Я повторил эти строчки про себя. Что-то в них трогало меня. Я попытался выразить это словами:
— Это как будто ласковый котёнок умывается у меня в сердце.
Папа не засмеялся, а вместо этого серьёзно кивнул.
— Это стихотворение классического поэта эпохи Тан, Ли Шанъиня. Хотя он был китайцем, по настроению оно очень японское.
Мы продолжали гулять, и я остановился у цветка одуванчика. Угол, под которым наклонился бутон, показался мне очень красивым. И в моём сердце снова появилось ощущение вылизывающегося котёнка.
— Цветок... — и я запнулся. Я не мог найти нужные слова.
Папа продолжил:
Я кивнул. Образ одновременно казался мне и таким мимолётным, и таким постоянным. Это было похоже на то, как я ощущал время, когда был младше. И это заставляло меня немного грустить и радоваться одновременно.
— Всё проходит, Хирото, — произнёс папа. — То чувство в твоём сердце, оно называется «моно-но аварэ». Это ощущение бренности всего в жизни. Солнце, цикада, Молот, мы сами; всё это — члены уравнений Джеймса Клерка Максвелла, и всё это эфемерные структуры, которым предназначено исчезнуть, чему-то всего за секунду, а чему-то за эон.
Я оглянулся вокруг: чистые улицы, медленно идущие люди, трава, вечерний свет, и я знал, что всё занимает своё место; всё было в порядке. Папа и я продолжали идти рядом, и наши тени касались друг друга.
И хотя Молот висел прямо над нашими головами, я не боялся…
…В мою работу входит наблюдать за россыпью индикаторных лампочек. Панель передо мной немного похожа на гигантскую доску для игры в го.
Большую часть времени это чрезвычайно скучное занятие. Огоньки отмечают напряжение различных участков солнечного паруса, с периодичностью в несколько минут они загораются и гаснут по одной и той же схеме, которая соответствует тому, как мягко изгибается солнечный парус под истончающимся светом далёкого светила. Я знаю этот повторяющийся ритм так же хорошо, как дыхание спящей Минди.
Мы уже достигли хорошей доли скорости света. Ещё несколько лет — и будем двигаться с такой скоростью, что сможем направиться к 61 Девы и её первозданным планетам, оставив Солнце как забытое детское воспоминание.
Но сегодня ритм огоньков вдруг изменился. Было ощущение, что один из индикаторов в юго-западном углу мигает на какую-то долю секунды быстрее.
— Навигационная служба, — произношу я в микрофон, — говорит станция альфа слежения за парусом.
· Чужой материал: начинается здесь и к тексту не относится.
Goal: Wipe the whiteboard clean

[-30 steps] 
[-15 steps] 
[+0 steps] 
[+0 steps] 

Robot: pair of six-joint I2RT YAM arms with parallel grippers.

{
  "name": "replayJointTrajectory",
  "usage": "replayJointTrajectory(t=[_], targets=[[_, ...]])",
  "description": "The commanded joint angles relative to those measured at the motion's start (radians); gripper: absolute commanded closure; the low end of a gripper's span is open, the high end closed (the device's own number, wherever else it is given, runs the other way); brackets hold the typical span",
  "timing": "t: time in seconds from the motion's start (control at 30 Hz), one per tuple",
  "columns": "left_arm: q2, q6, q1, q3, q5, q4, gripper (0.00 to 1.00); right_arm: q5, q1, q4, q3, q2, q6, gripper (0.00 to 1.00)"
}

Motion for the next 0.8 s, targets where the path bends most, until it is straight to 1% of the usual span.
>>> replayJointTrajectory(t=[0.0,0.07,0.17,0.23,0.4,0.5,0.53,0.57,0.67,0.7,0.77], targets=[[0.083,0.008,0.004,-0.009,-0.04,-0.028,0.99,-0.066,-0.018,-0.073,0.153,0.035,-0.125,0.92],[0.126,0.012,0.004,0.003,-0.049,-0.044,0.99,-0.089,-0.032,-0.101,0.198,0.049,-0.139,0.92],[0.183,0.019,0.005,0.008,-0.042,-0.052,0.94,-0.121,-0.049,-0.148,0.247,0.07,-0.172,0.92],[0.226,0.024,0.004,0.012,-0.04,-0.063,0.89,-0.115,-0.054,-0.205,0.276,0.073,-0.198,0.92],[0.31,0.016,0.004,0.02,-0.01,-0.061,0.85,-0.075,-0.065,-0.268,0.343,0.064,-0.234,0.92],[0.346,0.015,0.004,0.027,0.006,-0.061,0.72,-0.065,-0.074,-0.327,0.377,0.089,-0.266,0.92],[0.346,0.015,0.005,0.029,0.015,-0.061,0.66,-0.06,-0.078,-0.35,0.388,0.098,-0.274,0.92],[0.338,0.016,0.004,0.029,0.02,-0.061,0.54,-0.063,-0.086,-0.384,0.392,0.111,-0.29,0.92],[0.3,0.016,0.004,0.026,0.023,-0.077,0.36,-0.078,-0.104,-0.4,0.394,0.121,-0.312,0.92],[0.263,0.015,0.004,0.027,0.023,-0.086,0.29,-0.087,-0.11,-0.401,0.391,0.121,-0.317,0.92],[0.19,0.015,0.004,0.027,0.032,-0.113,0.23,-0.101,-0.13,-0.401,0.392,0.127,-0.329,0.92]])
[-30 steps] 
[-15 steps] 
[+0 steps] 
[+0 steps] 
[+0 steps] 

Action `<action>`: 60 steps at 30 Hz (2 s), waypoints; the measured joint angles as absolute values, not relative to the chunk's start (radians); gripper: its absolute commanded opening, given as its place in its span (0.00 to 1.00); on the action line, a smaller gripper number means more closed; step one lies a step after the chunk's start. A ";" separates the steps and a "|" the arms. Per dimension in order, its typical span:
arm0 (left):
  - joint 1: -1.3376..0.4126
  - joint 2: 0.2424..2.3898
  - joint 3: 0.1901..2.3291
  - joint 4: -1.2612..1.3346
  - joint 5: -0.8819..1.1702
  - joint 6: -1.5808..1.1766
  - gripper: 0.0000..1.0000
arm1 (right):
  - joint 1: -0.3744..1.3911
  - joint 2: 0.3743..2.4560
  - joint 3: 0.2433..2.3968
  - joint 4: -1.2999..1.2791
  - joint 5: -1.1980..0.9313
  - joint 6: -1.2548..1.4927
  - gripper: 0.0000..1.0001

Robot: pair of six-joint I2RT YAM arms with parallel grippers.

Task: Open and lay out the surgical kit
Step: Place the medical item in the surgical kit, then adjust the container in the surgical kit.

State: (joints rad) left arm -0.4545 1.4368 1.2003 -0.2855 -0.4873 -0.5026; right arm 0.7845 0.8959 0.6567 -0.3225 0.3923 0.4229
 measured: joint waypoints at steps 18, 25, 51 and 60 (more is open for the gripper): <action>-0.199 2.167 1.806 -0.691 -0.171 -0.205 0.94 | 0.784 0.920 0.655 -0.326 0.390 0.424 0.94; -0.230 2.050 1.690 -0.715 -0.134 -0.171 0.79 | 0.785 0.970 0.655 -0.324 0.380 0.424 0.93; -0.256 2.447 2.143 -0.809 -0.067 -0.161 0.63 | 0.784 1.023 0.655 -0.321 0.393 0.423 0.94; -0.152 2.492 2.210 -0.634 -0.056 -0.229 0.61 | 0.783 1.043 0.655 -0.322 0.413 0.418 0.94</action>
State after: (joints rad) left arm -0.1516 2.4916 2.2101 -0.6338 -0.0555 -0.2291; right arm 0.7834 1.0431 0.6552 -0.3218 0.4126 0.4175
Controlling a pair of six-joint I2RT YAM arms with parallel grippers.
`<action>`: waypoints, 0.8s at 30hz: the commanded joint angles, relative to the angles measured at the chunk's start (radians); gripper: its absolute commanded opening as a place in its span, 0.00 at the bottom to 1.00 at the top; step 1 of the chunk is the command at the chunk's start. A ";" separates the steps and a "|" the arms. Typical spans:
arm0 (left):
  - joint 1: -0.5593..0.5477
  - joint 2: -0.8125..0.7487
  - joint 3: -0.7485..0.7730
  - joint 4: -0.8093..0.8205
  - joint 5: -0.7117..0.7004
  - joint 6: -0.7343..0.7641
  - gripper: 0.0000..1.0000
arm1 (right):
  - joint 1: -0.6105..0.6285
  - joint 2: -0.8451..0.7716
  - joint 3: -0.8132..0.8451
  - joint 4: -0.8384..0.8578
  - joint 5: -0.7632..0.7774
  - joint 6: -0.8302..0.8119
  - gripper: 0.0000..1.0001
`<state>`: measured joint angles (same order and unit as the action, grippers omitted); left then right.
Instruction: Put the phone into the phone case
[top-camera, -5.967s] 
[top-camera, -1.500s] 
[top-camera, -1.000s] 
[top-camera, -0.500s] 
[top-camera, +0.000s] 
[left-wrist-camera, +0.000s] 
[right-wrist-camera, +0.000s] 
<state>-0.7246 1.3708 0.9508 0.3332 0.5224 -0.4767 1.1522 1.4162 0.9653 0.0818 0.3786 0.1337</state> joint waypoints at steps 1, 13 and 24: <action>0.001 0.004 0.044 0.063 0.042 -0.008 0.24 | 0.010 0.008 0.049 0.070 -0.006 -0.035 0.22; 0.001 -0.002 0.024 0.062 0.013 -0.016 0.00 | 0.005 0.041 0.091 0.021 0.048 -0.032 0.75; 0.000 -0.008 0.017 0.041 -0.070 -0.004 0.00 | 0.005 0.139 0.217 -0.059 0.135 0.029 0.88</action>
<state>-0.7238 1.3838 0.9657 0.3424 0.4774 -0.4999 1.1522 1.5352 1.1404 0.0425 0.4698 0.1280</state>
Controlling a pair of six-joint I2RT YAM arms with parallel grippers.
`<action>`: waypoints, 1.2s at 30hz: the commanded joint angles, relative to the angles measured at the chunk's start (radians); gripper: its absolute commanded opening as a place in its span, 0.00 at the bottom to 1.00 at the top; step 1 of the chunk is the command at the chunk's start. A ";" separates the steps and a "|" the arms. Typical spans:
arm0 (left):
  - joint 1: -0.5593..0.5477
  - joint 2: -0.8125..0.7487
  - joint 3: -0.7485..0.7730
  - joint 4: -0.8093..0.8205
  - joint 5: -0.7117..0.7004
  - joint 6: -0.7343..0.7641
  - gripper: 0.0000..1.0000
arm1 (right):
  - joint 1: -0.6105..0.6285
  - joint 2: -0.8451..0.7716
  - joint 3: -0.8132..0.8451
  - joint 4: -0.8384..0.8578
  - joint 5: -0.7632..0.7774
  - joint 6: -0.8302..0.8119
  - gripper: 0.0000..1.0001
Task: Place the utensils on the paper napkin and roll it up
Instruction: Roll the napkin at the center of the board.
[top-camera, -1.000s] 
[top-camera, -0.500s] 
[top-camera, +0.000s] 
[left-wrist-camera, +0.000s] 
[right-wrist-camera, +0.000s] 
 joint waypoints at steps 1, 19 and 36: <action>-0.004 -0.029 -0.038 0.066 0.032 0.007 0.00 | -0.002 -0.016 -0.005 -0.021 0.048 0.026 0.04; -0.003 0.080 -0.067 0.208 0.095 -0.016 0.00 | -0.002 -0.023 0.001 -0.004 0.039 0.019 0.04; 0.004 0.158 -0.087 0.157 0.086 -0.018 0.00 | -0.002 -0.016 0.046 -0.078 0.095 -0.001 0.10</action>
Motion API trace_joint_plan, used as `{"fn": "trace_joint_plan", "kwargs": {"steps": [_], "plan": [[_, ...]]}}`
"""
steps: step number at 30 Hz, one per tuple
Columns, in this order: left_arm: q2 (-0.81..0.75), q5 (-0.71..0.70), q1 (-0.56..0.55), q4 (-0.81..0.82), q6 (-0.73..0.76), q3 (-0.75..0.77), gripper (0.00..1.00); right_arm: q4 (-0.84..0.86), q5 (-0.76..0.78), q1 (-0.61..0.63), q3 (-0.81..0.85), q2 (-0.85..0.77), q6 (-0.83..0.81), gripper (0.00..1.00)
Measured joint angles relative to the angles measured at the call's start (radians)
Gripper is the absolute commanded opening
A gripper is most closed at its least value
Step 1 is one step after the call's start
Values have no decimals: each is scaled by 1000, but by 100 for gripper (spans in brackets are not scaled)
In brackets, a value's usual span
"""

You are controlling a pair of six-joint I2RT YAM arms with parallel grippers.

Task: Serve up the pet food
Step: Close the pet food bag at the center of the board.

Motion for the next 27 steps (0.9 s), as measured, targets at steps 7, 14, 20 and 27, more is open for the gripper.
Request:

Подтвердите, что мы на правильном курсе.
Минуту спустя в наушниках слышится голос Минди, в нём чувствуется небольшое удивление.
— Мы немного отклонились от курса. Что случилось?
— Пока не знаю.
Я смотрю на панель перед собой: один упрямый огонёк, мигающий не в такт, выбивающейся из общей гармонии…
…Мы с мамой поехали в Фукуоку без папы. Она объяснила:
— Мы собираемся за подарками на Рождество. Мы хотим сделать тебе сюрприз.
Папа улыбнулся и покачал головой.
Мы шли по улицам, забитым людьми. Это было последнее Рождество Земли, и в воздухе не витало особенного веселья.
В метро я увидел газету, которую держал в руках мужчина, сидевший рядом с нами. Заголовок был такой: США НАНОСИТ ОТВЕТНЫЙ УДАР. На большой фотографии триумфально улыбался американский президент. Ниже было несколько других фотографий, кое-какие я видел и до этого: первый экспериментальный американский спасательный звездолёт взрывается во время испытательного полёта несколько лет назад; лидер какой-то страны-изгоя, берущий на себя ответственность за теракт, перед телекамерами; американские солдаты, марширующие по улицам столицы этого государства.
На следующем листе была небольшая статья: АМЕРИКАНСКИЕ УЧЁНЫЕ СОМНЕВАЮТСЯ В КОНЦЕ СВЕТА. Папа рассказывал, что некоторым людям проще верить, что катастрофа нереальна, чем принять то, что ничего сделать невозможно.
Я ждал, когда мы начнём выбирать подарок для папы. Но вместо того, чтобы пойти в магазин электроники, как я предполагал, мы отправились в такой район города, где я раньше никогда не был. Мама достала телефон и сделала короткий звонок, разговаривая по-английски. Я с удивлением смотрел на неё.
Потом мы остановились перед зданием с большим американским флагом. Мы вошли внутрь и сели в комнате. Вошёл американец. Его лицо было печальным, но он изо всех сил старался не выглядеть грустным.
— Рин, — американец произнёс имя мамы и остановился. В этом слоге слышалось сожаление, тоска и какая-то запутанная история.